● **WHAT YOU NEED TO DO**
Your answer must be the full listing below, repeated exactly.

● **AVAILABLE DATA**
::::
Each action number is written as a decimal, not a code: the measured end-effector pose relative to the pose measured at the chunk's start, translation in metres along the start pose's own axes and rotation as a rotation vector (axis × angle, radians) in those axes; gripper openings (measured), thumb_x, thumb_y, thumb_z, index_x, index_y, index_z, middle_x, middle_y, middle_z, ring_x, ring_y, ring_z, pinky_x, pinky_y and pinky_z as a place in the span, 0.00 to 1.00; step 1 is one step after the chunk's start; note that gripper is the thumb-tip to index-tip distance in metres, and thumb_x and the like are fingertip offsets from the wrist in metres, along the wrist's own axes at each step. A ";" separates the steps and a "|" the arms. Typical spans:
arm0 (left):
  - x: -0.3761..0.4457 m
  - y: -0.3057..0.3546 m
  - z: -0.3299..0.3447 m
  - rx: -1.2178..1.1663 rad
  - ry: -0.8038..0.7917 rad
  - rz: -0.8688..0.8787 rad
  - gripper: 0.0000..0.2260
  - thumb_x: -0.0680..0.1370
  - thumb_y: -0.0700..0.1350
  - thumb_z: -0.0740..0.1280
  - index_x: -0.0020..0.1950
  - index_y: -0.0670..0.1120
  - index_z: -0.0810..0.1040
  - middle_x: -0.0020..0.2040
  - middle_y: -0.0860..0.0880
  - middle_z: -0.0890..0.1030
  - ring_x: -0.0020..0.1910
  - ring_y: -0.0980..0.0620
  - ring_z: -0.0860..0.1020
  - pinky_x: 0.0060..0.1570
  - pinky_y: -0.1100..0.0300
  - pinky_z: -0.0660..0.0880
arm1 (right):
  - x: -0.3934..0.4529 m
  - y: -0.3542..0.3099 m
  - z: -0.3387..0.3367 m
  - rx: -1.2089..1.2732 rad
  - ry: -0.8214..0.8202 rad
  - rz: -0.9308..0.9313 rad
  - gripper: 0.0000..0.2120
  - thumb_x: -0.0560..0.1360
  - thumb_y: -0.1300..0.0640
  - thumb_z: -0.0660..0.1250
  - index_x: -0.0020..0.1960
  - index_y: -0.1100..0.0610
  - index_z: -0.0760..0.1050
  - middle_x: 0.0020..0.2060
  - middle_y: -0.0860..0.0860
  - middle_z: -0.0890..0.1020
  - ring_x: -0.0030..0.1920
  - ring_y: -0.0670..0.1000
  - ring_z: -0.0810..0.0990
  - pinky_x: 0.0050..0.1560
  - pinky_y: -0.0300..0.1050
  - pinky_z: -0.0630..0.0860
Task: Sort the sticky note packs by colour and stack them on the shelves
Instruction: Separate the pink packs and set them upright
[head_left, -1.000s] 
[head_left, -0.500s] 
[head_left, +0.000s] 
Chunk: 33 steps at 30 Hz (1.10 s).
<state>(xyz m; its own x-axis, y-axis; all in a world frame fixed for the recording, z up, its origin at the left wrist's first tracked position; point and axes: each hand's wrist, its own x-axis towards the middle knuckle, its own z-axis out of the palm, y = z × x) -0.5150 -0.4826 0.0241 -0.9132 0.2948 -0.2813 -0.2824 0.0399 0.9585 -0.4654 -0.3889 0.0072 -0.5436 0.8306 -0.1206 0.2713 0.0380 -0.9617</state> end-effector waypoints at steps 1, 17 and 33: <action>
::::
● **REPLY**
Each action number is written as a decimal, not a code: the measured end-effector pose relative to the pose measured at the chunk's start, translation in metres along the start pose's own axes and rotation as a rotation vector (axis × angle, radians) in those axes; gripper openings (measured), thumb_x, thumb_y, thumb_z, index_x, index_y, index_z, middle_x, middle_y, middle_z, ring_x, ring_y, ring_z, pinky_x, pinky_y and pinky_z as a place in the span, 0.00 to 1.00; step 1 is one step after the chunk's start; note that gripper is the thumb-tip to index-tip distance in metres, and thumb_x and the like are fingertip offsets from the wrist in metres, along the wrist's own axes at each step. A ";" separates the steps and a "|" the arms. Typical spans:
arm0 (left):
  - x: -0.3761..0.4457 m
  - y: -0.3057..0.3546 m
  - z: -0.3299..0.3447 m
  - rx: -1.2178..1.1663 rad
  - ry: -0.8038..0.7917 rad
  - rz: -0.8688..0.8787 rad
  - gripper: 0.0000..0.2260
  - thumb_x: -0.0680..0.1370
  - thumb_y: -0.0700..0.1350
  - thumb_z: -0.0740..0.1280
  - index_x: -0.0020..0.1950
  - index_y: -0.0670..0.1120
  - index_z: -0.0810..0.1040
  - middle_x: -0.0020..0.2040
  - middle_y: -0.0860..0.0880
  - middle_z: -0.0890..0.1030
  - ring_x: -0.0020..0.1910
  - ring_y: -0.0980..0.0620
  - ring_z: -0.0860..0.1020
  - pinky_x: 0.0060..0.1570
  - pinky_y: -0.1100..0.0300
  - pinky_z: -0.0660..0.0880
arm1 (right):
  - x: -0.3934..0.4529 m
  - y: -0.3542..0.3099 m
  - z: -0.3387..0.3367 m
  - rx: -1.2089..1.2732 rad
  - ry: -0.8214..0.8202 rad
  - rz: -0.9308..0.9313 rad
  - gripper: 0.0000..0.2120
  - thumb_x: -0.0560..0.1360
  - thumb_y: -0.1300..0.0640
  - thumb_z: -0.0660..0.1250
  - index_x: -0.0020..0.1960
  - index_y: -0.1100..0.0610
  - index_z: -0.0760..0.1050
  - middle_x: 0.0020..0.2060
  - middle_y: -0.0860..0.0860
  - middle_z: -0.0890..0.1020
  - ring_x: -0.0030..0.1920
  - ring_y: -0.0670..0.1000
  - ring_z: -0.0810..0.0990
  - pinky_x: 0.0050..0.1560
  - pinky_y: -0.0300..0.1050
  - pinky_z: -0.0630..0.0860
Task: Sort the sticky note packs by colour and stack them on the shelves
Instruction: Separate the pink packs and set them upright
[head_left, -1.000s] 
[head_left, -0.500s] 
[head_left, +0.000s] 
Chunk: 33 steps at 30 Hz (1.10 s).
<state>(xyz m; its own x-axis, y-axis; all in a world frame fixed for the recording, z up, its origin at the left wrist's first tracked position; point and axes: each hand's wrist, its own x-axis towards the middle knuckle, its own z-axis out of the palm, y = z × x) -0.5150 -0.4826 0.0241 -0.9132 0.2948 -0.2813 -0.2824 0.0399 0.9585 -0.4654 -0.3889 0.0072 -0.5436 0.8306 -0.1206 0.2713 0.0380 -0.9617</state> end-effector waypoints at steps 1, 17 and 33: <action>

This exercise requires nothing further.